Everything Everything were voted band most likely to a few years back which of course means that they were immediately then slagged off by everybody. Who cares about that kind of horsecrap though? Man Alive (2010) in my opinion is one of the brilliant bits of fidgetty hyperactive indie pop yet made, drawing its all too oft used XTC and Talking Heads influences together but blending them with Beach Boys falsetto harmonies, shifty nu-rave rhythms and, least discussed of all, Volcano I'm Still Excited's 80's Casio revisionism. The result is an album full of zesty and angular pop songs which won't be pinned down stylistically or rhythmically as they lurch about from here to there, vocal lines suddenly heading off down entirely different paths to the ones they seemed to going down.
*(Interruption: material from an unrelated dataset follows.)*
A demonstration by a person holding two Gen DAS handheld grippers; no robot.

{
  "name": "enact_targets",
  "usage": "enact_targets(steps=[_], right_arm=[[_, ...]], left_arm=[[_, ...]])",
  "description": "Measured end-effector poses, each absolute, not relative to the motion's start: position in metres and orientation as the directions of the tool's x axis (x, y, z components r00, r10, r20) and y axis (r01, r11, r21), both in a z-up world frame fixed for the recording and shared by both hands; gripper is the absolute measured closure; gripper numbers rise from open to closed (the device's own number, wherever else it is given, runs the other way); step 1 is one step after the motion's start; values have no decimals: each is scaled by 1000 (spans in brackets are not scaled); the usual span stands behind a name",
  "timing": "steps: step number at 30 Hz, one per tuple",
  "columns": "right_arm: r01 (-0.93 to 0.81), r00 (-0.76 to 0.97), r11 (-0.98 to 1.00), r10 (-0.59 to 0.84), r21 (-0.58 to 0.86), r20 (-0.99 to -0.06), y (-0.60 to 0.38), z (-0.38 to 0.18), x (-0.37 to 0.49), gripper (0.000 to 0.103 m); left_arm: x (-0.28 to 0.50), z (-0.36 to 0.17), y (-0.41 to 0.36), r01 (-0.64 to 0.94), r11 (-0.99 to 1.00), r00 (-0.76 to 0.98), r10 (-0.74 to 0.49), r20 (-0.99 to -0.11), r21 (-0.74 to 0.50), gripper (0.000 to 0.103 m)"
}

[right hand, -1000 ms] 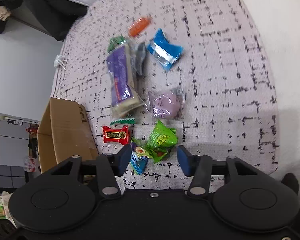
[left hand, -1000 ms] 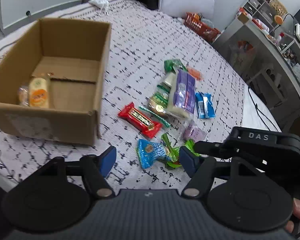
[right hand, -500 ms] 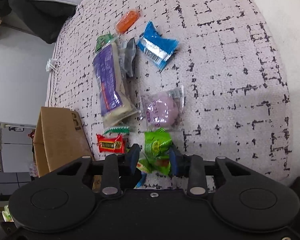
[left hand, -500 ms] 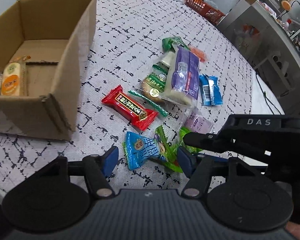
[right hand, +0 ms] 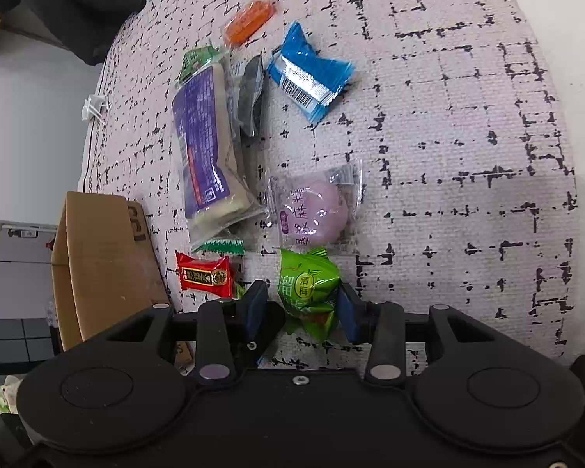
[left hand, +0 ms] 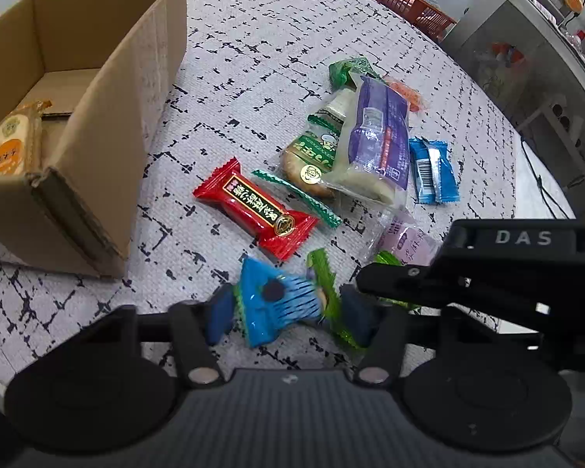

It's a fine record and the idiocy of being feted meaning being panned seems to have been highlighted to a great degree by Man Alive. It's a lovely album cover too.

New York skronk artists the Ex-Models second album Zoo Psychology (2003) is a concentrated 20 minute blast of various bits of unpleasant noise, calculated to create the impression that if you don't get it you're the least cool person in the world. From scratchy guitar noise to thudding drum tracks with nothing else going on, these 30 second to 2 minute bits of vicious antagonism are artfully put together and brilliantly performed for maximum effect. It's brilliant and I get it, therefore I am cool.

Next up would be the sole record by one of the great David Mitchell's bands, the Exploding Budgies. The Grotesque Singers (1984) however only has two of its five songs on the internet and my copy is on vinyl. The songs I can find are, 'Kenneth Anger' and 'Hank Marvin' which are both decent bits of typical Mitchell songwriting. That indie Aussie off-key wooziness to the whole thing is present and correct, with the perfect spooky pop melody of the type that he's so adept at, but of the two 'Hank Marvin' points much more clearly to the type of great stuff he would come up with in the 3D's.

Last thing for the day is the second proper studio album by post-rock heart-string tuggers Explosions in the Sky, called The Earth Is Not a Cold Dead Place (2003). Very firmly in the tradition of the post-Slint Mogwai school of instrumental rock dynamics, I have rather more time for Explosions In the Sky, because they don't rely exclusively on the quiet, quiet, LOUD principle which I find a bit cheap. Instead things are allowed to build up much more gradually and with a much more stately kind of grace and when things do finally erupt it's the natural consequence of the build-up of tension, and their songs are just as likely not to break out but instead to reach a peak from which the tunes then climb down from just as gradually. It's nice stuff and although it's clearly designed to be a kind of emo-math-rock, it's not so showy as to be irritating and not so self-satisfied as to be frustrating. Instead it's just wholesome smart-arsery given a loose rein and there's nothing wrong with that.